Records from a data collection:

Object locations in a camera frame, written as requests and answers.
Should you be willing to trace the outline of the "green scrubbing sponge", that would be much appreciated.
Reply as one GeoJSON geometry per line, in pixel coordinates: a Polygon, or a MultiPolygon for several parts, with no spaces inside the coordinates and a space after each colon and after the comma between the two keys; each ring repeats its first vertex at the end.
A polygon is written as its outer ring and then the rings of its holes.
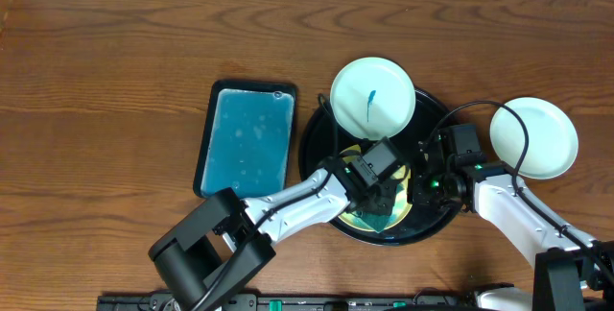
{"type": "Polygon", "coordinates": [[[365,211],[357,211],[355,217],[358,219],[363,230],[380,233],[389,225],[391,214],[374,214],[365,211]]]}

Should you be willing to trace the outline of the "yellow plate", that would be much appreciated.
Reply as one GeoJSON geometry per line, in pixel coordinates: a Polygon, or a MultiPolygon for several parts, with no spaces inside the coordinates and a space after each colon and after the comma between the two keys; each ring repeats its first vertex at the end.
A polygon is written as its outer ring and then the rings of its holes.
{"type": "MultiPolygon", "coordinates": [[[[408,191],[411,179],[411,169],[408,165],[400,167],[391,177],[391,181],[396,182],[394,204],[391,209],[392,217],[390,218],[389,225],[386,229],[390,229],[398,225],[410,212],[412,204],[408,202],[408,191]]],[[[357,229],[359,231],[376,233],[373,231],[366,231],[360,226],[358,219],[355,217],[355,211],[342,212],[337,219],[350,228],[357,229]]]]}

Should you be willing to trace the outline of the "black rectangular water tray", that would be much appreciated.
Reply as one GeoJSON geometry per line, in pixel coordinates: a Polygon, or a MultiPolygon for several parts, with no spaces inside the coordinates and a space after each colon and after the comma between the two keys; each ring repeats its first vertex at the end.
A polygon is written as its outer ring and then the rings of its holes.
{"type": "Polygon", "coordinates": [[[230,188],[241,199],[284,189],[297,88],[218,80],[211,87],[193,181],[200,198],[230,188]]]}

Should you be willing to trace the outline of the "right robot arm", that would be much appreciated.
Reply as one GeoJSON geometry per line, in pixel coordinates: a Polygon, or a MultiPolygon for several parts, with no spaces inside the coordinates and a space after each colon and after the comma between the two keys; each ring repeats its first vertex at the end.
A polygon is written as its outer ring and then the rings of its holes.
{"type": "Polygon", "coordinates": [[[499,229],[533,269],[533,290],[497,285],[475,292],[480,310],[611,310],[613,244],[583,232],[541,202],[518,166],[486,162],[475,149],[421,141],[426,169],[414,176],[413,203],[466,207],[499,229]]]}

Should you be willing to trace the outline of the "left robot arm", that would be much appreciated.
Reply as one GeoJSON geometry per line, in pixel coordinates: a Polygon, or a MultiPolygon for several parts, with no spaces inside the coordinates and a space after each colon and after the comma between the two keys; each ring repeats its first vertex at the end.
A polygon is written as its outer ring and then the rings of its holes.
{"type": "Polygon", "coordinates": [[[401,163],[383,171],[356,157],[329,159],[308,179],[269,196],[239,198],[226,188],[197,206],[149,250],[149,258],[183,310],[215,310],[275,256],[279,242],[327,223],[366,193],[370,177],[390,190],[401,163]]]}

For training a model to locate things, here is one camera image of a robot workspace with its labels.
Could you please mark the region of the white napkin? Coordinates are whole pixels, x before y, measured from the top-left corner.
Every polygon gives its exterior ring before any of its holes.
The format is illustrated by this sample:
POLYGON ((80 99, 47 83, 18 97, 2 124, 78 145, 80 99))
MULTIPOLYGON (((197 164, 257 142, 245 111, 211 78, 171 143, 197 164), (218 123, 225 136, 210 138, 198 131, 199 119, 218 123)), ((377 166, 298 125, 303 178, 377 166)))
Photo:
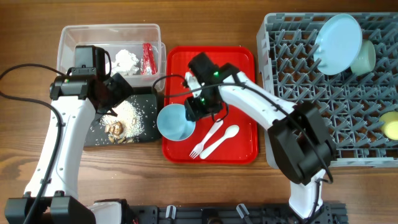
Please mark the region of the white napkin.
POLYGON ((119 64, 117 62, 108 62, 105 65, 106 74, 114 75, 118 73, 119 64))
POLYGON ((136 55, 123 49, 116 54, 115 67, 112 68, 112 71, 120 75, 135 75, 139 71, 138 64, 139 59, 136 55))

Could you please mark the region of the white plastic spoon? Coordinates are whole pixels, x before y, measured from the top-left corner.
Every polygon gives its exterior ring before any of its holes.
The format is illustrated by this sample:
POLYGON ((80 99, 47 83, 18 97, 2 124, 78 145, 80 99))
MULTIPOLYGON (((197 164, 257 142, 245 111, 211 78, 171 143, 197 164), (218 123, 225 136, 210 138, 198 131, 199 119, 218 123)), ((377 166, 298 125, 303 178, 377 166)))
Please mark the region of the white plastic spoon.
POLYGON ((239 133, 239 126, 238 125, 232 125, 226 129, 224 132, 224 135, 219 138, 216 142, 214 142, 212 145, 207 147, 201 154, 200 154, 200 159, 206 159, 211 153, 213 153, 225 140, 229 138, 235 137, 239 133))

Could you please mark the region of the red sauce packet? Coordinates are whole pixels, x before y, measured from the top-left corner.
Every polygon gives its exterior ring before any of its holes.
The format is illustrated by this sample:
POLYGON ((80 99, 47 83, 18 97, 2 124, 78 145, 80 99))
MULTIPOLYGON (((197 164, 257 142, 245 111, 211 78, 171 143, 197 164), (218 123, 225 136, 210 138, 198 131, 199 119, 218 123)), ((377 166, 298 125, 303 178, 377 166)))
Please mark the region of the red sauce packet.
POLYGON ((157 67, 155 64, 155 57, 152 45, 148 42, 143 43, 143 56, 141 60, 141 75, 155 75, 157 67))

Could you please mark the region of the light blue small bowl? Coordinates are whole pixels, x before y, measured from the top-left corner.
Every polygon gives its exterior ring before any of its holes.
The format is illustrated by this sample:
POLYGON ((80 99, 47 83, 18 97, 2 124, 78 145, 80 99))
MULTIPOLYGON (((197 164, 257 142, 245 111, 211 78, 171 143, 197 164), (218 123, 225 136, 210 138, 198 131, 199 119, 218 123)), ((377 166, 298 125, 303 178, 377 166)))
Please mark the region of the light blue small bowl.
POLYGON ((170 104, 161 109, 157 117, 161 135, 171 141, 184 141, 194 132, 196 122, 186 118, 186 109, 181 104, 170 104))

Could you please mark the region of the white plastic fork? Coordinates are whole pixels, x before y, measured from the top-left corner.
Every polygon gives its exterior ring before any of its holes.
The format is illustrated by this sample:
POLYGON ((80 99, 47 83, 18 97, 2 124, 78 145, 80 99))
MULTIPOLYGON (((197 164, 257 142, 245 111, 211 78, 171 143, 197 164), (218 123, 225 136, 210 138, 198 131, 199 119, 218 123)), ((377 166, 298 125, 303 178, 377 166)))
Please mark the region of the white plastic fork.
POLYGON ((219 128, 223 125, 223 120, 221 119, 217 119, 214 124, 212 125, 212 127, 210 128, 210 130, 207 132, 207 134, 205 135, 205 137, 201 140, 201 142, 199 142, 191 151, 191 153, 189 154, 189 157, 191 159, 195 159, 196 157, 198 157, 200 155, 200 153, 203 151, 204 149, 204 145, 205 143, 214 135, 214 133, 217 132, 217 130, 219 130, 219 128))

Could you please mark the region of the light blue plate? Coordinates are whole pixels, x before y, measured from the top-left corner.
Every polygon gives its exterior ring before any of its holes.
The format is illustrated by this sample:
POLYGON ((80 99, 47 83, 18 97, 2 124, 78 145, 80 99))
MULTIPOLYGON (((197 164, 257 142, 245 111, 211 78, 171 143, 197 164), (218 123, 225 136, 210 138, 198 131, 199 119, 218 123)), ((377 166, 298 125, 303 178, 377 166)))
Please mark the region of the light blue plate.
POLYGON ((319 60, 318 70, 325 75, 345 71, 357 58, 362 45, 362 30, 357 20, 349 14, 338 14, 320 29, 313 59, 319 60))

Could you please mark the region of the mint green bowl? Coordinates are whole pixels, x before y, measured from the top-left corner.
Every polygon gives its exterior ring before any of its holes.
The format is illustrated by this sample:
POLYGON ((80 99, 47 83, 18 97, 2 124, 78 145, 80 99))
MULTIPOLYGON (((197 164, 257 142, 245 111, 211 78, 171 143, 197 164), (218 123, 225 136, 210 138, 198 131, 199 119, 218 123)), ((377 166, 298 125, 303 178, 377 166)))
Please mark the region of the mint green bowl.
POLYGON ((350 69, 354 75, 364 75, 374 70, 376 64, 376 51, 370 40, 363 40, 358 57, 351 64, 350 69))

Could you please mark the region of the yellow plastic cup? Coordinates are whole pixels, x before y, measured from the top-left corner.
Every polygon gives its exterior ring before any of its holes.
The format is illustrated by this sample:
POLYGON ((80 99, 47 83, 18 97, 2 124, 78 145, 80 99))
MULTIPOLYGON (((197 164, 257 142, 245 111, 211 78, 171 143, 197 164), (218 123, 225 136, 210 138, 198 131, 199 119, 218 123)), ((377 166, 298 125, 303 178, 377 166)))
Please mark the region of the yellow plastic cup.
POLYGON ((397 115, 397 111, 390 111, 383 114, 379 119, 381 122, 383 122, 383 125, 381 126, 381 131, 391 140, 398 140, 397 115))

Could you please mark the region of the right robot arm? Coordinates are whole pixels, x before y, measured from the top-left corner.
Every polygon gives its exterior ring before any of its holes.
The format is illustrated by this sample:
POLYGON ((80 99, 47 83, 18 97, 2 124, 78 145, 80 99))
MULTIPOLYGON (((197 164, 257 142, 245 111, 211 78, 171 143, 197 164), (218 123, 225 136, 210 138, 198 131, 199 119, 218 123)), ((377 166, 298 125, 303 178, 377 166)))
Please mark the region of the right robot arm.
POLYGON ((219 67, 205 53, 188 63, 185 100, 189 121, 213 117, 231 105, 260 124, 267 132, 272 158, 290 180, 289 206, 304 221, 315 218, 323 204, 321 189, 333 177, 329 170, 336 155, 318 108, 311 102, 296 104, 274 96, 252 82, 230 63, 219 67))

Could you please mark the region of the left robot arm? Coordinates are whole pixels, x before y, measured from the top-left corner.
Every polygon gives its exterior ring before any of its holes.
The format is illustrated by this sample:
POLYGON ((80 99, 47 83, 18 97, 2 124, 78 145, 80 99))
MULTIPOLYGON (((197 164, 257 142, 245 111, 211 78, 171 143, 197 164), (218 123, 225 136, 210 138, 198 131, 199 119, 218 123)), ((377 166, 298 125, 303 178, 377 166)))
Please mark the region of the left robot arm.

#### [WHAT THE TASK ASKS]
Search the records above for the word "Could" and give the number of lines where it occurs, nothing else.

#### [EXERCISE SOLUTION]
10